Find your next job fast at the Jan. 28 Virtual Career Fair. Register now.
Opinion
Education Opinion

With Community Volunteers in the Classroom, Both Students and Teachers Get Support

By Andrew Tuite — May 02, 2018 4 min read
30Tuite teacher 600x292 blog article Getty

Juggling the demands of classroom instruction, standardized testing, and giving all students the individualized attention they need can feel impossible for even the most skilled of teachers. It can be a load that is hard to bear alone. As a former classroom teacher, I’ve experienced this stress myself. Now, as a public school principal, I’ve sought ways to alleviate burdens for my teachers and staff. Sometimes, what you need isn’t better books or more time in the school day—it’s another set of hands.

Few teachers, especially in public schools, are fortunate enough to have the resources for regular in-classroom support. Even fewer classrooms can regularly offer one-on-one time for struggling students who are at varying skill levels. It’s not just about helping them meet grade-level comprehension, but also about fostering excitement in core subject areas like math and reading.

There is an untapped resource ripe for creating this vision of a complete classroom: volunteer community members who can serve as academic mentors. Adding mentors to the classroom is a simple, logical, inexpensive way to assist teachers—and one that I believe is key to closing achievement, opportunity, and support gaps.

Many Hands Make the Work Light

According to the National Mentoring Partnership, students who meet regularly with mentors are 54 percent less likely than their peers to skip a day of school and 37 percent less likely to skip class. The consistent presence of a caring adult also motivates students socially and emotionally.
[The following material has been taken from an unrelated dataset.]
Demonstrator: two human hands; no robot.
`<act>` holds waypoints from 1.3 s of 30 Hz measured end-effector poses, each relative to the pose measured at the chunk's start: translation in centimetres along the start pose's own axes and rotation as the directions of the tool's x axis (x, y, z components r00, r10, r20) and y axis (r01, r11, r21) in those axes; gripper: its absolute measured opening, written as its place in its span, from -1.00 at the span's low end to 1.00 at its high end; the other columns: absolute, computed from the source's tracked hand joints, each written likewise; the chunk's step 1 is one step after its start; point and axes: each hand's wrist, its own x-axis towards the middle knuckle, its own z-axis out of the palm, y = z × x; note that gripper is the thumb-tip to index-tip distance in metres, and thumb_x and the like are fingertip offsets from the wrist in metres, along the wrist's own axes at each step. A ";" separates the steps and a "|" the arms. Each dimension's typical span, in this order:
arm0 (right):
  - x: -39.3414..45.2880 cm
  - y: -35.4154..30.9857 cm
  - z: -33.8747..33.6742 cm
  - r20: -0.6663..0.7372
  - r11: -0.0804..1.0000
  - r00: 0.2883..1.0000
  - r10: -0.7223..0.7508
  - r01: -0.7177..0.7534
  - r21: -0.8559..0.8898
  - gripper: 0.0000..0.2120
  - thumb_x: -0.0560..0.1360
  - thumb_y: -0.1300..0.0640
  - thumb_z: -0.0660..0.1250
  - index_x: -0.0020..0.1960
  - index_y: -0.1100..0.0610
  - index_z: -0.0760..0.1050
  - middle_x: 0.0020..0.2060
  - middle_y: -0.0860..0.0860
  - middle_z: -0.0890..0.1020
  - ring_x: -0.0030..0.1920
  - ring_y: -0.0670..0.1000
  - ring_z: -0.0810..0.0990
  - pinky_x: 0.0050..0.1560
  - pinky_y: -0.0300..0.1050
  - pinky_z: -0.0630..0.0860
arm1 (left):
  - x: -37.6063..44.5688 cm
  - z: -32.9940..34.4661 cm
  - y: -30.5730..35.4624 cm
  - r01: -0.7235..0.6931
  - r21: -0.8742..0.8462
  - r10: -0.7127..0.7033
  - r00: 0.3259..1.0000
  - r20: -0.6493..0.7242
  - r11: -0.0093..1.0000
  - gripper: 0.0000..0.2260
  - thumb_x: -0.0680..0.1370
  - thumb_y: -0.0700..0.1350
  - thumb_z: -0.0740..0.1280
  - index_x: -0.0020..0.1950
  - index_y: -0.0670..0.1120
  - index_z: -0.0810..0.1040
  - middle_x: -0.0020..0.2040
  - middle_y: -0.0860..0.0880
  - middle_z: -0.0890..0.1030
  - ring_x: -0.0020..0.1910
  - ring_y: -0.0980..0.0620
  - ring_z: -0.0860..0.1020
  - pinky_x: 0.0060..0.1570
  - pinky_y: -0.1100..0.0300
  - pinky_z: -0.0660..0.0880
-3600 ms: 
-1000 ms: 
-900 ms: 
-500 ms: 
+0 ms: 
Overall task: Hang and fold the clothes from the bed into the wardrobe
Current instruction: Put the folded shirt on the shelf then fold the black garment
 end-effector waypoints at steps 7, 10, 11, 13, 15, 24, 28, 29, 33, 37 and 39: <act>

At-risk students who regularly meet with a mentor are 46 percent less likely than their peers to start using drugs and 81 percent more likely to participate regularly in sports and extracurricular activities.

I have been lucky enough to see these effects firsthand. At Jackson Mann K-8 School in Boston, where I am the principal, we have about a dozen volunteer academic mentors who come in weekly. This is through our partnership with Boston Partners in Education, a local nonprofit that recruits, trains, and screens volunteer community members to be mentors at no cost to schools. Each mentor is paired with a student or a small group who has been nominated by their teacher to receive personalized support.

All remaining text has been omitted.